*PROBLEM DETAILS:*
Would you please copy the part of the material below that opens with the line containing "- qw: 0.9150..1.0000" and closes with the line containing "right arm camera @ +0"? Copy it exactly, and only it.

*INFORMATION:*

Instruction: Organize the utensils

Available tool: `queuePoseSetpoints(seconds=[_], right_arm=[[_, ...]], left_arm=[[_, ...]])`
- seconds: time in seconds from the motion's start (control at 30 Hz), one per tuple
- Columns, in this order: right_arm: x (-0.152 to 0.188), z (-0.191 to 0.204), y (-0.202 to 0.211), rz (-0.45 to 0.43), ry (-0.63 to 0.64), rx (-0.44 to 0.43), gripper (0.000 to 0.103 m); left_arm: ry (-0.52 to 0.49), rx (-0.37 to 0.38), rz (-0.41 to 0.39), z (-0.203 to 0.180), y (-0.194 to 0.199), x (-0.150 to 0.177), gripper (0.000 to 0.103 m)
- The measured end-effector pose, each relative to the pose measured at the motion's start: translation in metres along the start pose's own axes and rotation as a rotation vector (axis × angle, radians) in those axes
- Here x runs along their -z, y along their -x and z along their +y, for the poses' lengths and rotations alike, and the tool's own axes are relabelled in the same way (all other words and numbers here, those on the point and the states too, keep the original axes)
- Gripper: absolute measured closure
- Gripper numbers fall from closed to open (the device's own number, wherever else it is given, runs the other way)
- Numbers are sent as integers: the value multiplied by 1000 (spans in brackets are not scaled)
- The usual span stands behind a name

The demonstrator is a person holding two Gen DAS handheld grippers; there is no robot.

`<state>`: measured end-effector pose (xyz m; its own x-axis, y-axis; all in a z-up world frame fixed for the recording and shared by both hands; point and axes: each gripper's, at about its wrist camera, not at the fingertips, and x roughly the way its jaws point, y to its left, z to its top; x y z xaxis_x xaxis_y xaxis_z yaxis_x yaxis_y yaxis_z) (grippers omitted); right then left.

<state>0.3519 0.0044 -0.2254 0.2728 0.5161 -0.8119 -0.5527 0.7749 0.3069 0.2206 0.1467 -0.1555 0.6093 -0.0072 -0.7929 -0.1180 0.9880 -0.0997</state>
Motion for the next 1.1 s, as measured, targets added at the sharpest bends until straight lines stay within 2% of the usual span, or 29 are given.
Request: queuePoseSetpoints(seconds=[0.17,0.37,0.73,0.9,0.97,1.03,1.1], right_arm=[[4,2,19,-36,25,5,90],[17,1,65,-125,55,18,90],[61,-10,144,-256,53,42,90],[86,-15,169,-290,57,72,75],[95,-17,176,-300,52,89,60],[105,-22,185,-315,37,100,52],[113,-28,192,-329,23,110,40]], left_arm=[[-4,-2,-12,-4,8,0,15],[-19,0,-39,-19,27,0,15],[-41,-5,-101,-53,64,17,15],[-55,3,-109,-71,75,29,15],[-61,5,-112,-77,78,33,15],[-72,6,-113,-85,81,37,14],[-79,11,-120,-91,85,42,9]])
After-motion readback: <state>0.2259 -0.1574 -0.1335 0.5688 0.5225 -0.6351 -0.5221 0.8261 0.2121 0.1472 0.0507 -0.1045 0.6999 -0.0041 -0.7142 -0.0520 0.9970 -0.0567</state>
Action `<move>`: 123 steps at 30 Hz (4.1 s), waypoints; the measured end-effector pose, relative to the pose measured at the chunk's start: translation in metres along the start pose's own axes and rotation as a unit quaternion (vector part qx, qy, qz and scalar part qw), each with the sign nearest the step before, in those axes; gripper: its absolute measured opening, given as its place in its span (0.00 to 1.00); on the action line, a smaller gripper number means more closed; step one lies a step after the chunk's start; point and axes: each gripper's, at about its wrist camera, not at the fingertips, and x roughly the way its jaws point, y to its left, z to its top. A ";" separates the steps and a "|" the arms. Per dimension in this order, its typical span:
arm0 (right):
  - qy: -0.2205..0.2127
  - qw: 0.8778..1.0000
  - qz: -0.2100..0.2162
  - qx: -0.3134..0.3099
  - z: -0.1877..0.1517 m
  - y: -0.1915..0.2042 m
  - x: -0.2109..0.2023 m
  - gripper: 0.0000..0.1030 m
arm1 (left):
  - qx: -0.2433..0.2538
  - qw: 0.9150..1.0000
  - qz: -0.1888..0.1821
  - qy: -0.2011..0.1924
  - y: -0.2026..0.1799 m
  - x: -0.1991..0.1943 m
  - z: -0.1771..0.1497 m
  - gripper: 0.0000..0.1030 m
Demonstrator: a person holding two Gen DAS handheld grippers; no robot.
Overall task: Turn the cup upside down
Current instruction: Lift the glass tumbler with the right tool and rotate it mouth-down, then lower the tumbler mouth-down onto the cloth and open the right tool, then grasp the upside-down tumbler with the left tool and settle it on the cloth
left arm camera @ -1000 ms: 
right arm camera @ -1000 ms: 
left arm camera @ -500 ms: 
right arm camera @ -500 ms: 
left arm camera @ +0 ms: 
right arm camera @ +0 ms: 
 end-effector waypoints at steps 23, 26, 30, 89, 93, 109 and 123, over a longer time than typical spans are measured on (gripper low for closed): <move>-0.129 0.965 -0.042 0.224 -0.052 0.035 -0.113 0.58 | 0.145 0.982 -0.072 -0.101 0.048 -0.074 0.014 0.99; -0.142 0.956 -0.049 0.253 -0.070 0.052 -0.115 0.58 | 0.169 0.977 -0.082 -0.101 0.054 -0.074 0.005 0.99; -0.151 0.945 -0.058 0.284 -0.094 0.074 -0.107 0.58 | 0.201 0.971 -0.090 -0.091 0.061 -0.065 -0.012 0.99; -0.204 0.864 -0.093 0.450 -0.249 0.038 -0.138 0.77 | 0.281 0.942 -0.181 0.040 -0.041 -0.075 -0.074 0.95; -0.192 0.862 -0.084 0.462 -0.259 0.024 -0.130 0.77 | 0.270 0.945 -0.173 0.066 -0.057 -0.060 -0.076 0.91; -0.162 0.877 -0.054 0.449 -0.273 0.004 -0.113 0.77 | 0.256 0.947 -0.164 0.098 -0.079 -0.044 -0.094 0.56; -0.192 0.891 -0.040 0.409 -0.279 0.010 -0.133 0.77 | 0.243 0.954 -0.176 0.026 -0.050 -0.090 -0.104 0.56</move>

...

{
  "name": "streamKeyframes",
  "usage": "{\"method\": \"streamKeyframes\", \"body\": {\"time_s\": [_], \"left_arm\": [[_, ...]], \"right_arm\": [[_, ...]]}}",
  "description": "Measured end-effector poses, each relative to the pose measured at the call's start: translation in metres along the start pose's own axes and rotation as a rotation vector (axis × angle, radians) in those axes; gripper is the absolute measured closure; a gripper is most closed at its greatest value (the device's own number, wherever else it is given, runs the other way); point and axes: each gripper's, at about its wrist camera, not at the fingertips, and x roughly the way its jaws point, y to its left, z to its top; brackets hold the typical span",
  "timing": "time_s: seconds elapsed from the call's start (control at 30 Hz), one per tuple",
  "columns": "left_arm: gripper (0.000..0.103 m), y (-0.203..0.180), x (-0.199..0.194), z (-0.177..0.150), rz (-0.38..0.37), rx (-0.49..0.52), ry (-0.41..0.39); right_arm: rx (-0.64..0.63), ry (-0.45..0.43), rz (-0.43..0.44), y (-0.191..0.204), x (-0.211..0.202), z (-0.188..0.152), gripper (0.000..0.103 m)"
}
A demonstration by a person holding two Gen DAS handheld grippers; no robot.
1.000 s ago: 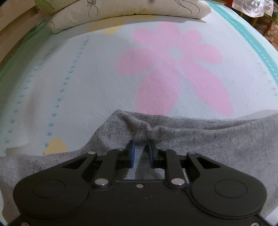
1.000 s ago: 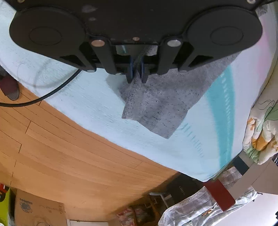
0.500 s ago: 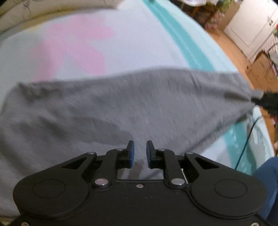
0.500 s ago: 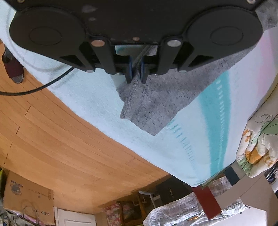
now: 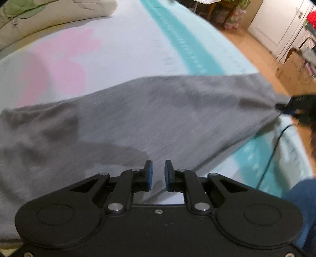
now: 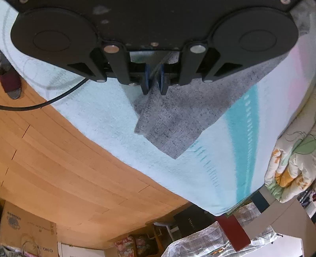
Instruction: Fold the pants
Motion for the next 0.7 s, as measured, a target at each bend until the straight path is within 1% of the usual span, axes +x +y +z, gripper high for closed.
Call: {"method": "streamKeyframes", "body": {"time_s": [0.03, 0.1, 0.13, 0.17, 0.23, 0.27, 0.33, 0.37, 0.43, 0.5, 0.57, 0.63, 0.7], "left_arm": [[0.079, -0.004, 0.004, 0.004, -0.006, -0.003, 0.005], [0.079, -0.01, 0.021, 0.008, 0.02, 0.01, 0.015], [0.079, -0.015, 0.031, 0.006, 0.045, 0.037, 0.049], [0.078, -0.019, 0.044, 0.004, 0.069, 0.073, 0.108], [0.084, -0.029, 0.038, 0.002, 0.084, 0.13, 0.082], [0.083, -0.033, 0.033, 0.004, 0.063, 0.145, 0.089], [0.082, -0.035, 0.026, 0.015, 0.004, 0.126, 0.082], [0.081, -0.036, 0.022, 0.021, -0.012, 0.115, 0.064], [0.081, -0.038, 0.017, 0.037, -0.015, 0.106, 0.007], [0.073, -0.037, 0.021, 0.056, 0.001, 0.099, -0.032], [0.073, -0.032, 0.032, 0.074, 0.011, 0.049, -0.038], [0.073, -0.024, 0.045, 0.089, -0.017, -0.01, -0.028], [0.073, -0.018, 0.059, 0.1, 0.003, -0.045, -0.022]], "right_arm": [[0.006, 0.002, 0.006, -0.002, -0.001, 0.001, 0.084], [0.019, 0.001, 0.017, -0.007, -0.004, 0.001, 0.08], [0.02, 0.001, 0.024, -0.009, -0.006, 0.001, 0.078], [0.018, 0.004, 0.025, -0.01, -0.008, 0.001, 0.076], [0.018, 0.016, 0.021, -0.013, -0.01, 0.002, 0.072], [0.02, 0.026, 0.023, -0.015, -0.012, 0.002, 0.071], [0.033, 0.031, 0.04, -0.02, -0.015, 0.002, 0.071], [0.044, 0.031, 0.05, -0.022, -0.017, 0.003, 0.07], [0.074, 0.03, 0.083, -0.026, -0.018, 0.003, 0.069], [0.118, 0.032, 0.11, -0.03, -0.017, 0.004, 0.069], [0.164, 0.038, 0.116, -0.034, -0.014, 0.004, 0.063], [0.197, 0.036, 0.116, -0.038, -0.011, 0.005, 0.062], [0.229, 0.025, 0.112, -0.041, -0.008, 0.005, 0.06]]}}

*TASK OUTPUT:*
  - qw: 0.9150..1.0000
  - qz: -0.1888..0.1821
  - qy: -0.2011..0.1924
  - y: -0.2026..0.1799 m
  - x: -0.1991..0.1943 m
  - z: -0.1771..0.1497 m
  - gripper: 0.0000..0.1030 m
Demonstrator: a person holding two Gen DAS handheld grippers; no robot.
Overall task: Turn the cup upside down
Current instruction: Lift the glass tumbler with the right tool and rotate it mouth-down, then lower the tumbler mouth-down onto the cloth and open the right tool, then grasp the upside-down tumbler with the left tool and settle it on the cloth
left arm camera @ -1000 ms: 
right arm camera @ -1000 ms: 
left arm camera @ -500 ms: 
right arm camera @ -500 ms: 
left arm camera @ +0 ms: 
right arm camera @ +0 ms: 

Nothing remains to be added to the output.